She thrust a hand into her pocket for a handkerchief, and rather violently blew her nose. “I shouldn’t have said anything!” she uttered, somewhat thickly.
“It’s of no consequence. I should have discovered it.”
She gave a final sniff, and restored the handkerchief to her pocket. “I’m sure I don’t know what possessed me, except for you being so big, sir!”
He could not help laughing. “Good God, what has that to say to anything?”
“You wouldn’t understand—not being a female,” she replied, sighing. “I’ll be going now, sir—and thank you!”
Chapter 5
AN hour later, Miss Stornaway’s shabby gig drew up at the toll-gate, and her henchman, jumping down, tendered three coins to John, with a broad wink, and demanded a ticket opening the only other gate that lay between Crowford and Tideswell. But John had already provided himself with this, and he waved away the coins, which made Nell exclaim against him for cheating the trustees.
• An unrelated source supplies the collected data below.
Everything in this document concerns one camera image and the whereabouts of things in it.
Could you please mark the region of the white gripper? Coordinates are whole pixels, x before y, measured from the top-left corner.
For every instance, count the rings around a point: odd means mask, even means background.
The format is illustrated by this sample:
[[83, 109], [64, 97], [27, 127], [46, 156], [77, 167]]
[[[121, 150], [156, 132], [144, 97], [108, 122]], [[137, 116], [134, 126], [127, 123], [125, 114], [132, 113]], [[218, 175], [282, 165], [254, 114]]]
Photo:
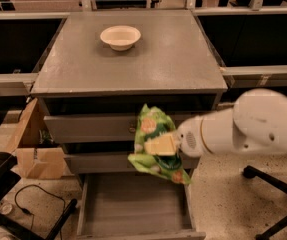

“Nothing of the sort!” he replied, climbing into the gig. “I’m not one of those who are able—as the saying goes—to buy an Abbey, but I was born to a modest independence, and I would scorn to cheat the trustees!”
“But you should not be obliged to buy the ticket for my carriage!” she objected.
“Oh, there was no obligation! I hoped to impress you by making such a handsome gesture,” he said gravely.
“Sporting the blunt!” she retaliated, casting a challenging look at him to see how he took this dashing phrase.
“Exactly so!” he said.
A gurgle of laughter escaped her. “How absurd you are! Are you never serious, Captain Staple?”
“Why, yes, sometimes, Miss Stornaway!” She smiled, and drove on for a few moments without speaking. She was not, he thought, shy, but there was a little constraint in her manner, which had been absent from it on the previous day. After a pause, she said, as though she felt it incumbent upon her to make some remark: “I hope you do not dislike to be driven by a female, sir?”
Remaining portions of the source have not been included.